What happens to the space once filled by the presence of a loved-one, even an imperfect loved one? That was my intended topic for the drive up to Penticton, and until I reached the Broadway Trans Canada on-ramp, I thought it was Dad I missed—that my memories were not enough to hold onto him, and he would become merely symbolic or a fading cartoon. But as I accelerated into the east, it struck me suddenly—like a bird or rock hitting the windscreen—that it wasn’t only Dad I missed. Sure, his ashes were in the crude urn I intended to empty into Skaha Lake, but I missed Noreen, too, and Karl, and Robert, and Beth. In fact, my universe was a tattered garment, sutured together where had-beens no longer existed. It wasn’t just that the people closest to me had changed; they had vanished utterly, replaced by strands of memory, through a slow process of accretion, calcification, and distortion that resulted in a patchwork of mutually acceptable lies.

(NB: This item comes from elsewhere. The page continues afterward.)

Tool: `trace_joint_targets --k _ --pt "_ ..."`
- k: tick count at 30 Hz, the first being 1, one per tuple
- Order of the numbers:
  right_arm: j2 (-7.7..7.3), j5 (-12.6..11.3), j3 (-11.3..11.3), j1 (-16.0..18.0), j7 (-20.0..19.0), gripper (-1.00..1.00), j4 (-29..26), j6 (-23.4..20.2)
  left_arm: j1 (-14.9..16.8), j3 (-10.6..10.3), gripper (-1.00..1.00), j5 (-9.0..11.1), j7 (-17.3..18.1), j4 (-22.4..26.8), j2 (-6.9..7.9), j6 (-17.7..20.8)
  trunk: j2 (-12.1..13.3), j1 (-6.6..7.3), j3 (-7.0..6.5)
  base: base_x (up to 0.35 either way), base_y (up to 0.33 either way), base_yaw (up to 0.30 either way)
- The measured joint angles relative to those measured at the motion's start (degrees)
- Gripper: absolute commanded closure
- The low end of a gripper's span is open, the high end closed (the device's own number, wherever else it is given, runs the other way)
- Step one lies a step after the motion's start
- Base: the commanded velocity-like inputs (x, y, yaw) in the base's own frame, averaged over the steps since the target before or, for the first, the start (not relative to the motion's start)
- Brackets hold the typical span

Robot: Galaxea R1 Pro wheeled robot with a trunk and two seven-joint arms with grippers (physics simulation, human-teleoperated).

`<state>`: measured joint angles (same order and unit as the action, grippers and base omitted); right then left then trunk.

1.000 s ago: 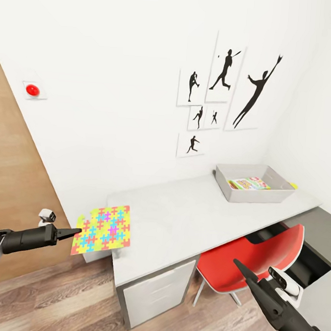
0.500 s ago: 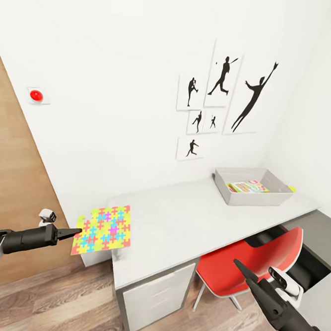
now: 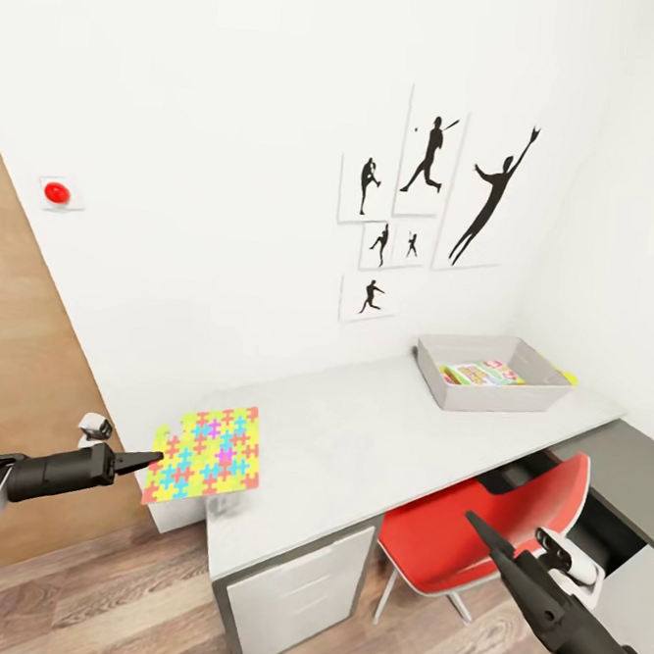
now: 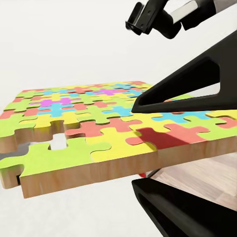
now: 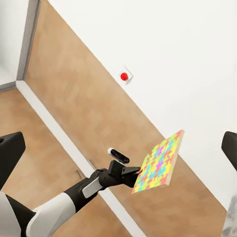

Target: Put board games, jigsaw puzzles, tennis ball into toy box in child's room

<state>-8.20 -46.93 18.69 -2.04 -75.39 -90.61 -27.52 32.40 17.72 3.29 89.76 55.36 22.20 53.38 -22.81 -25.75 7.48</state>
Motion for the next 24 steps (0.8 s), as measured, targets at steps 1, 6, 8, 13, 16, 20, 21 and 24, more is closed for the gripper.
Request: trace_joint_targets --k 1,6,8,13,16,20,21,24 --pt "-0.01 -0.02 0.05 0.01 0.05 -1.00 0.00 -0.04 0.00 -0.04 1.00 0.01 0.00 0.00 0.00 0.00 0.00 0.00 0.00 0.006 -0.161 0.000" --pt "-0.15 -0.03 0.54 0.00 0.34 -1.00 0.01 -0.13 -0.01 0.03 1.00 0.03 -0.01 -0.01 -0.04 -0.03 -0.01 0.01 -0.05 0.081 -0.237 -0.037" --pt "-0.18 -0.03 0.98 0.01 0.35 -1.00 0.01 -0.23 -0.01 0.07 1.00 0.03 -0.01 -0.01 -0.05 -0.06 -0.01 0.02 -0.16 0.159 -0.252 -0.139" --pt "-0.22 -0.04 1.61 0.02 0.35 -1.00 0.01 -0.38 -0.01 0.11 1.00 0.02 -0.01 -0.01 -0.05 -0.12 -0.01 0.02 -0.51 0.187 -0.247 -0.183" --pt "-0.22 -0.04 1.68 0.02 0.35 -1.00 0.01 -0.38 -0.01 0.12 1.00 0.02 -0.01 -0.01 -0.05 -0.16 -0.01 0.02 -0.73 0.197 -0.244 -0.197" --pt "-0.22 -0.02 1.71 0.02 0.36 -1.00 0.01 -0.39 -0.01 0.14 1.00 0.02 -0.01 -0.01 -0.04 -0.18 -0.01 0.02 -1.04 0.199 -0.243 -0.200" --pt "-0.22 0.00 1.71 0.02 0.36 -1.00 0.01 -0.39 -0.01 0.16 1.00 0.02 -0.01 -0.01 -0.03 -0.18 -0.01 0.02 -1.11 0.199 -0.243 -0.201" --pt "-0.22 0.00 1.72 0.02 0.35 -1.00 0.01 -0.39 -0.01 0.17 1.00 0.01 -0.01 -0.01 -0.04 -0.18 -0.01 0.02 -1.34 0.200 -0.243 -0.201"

Death, I finally realized, is definitive; life a matter of eternal compromise.

Past Hope, the Trans Canada narrows into a winding band of pavement, following the contours of the land. You find yourself actually driving, looking for a smooth line through the s-curves and hairpins of the Cascade Mountains. Had Noreen been in the car, she would have been scolding at every turn, telling me to slow down and ‘watch out!’ Had it been a younger version of me in the driver’s seat beside her, she might have reacted differently; she might have shrieked, and laughed, and called me stupid in the non-pejorative. Transitions! They force you to think. I punched the accelerator a little harder, coming out of every turn a little faster until I could hear the tires squealing and feel the car slewing, me counter-steering to stay on that line. It felt good to actually be driving, to be making decisions that invoked risk as well as competence—to be out of the methodical grind of the Lower Mainland and mindless scroll of the Fraser Valley. For a stretch, I revelled in the mystique of the race car driver—looking out from under the beak of the red Frontiersman lashed to the roof of our Matrix. I laughed, then slowed down, easing back into the groove of casual driving, satisfied I could still do it… could still be stupid, like a young lunatic on a motorcycle.

Then it hit me!

“Fucking idiot!” I growled, the scene flooding back into me from that eternal reservoir where such incidents slosh around forevermore, unremembered until the precise moment when they descend like the waters of a burst dam. “Fuck!” I pounded the steering wheel but couldn’t void the futile rage or its residue of despair.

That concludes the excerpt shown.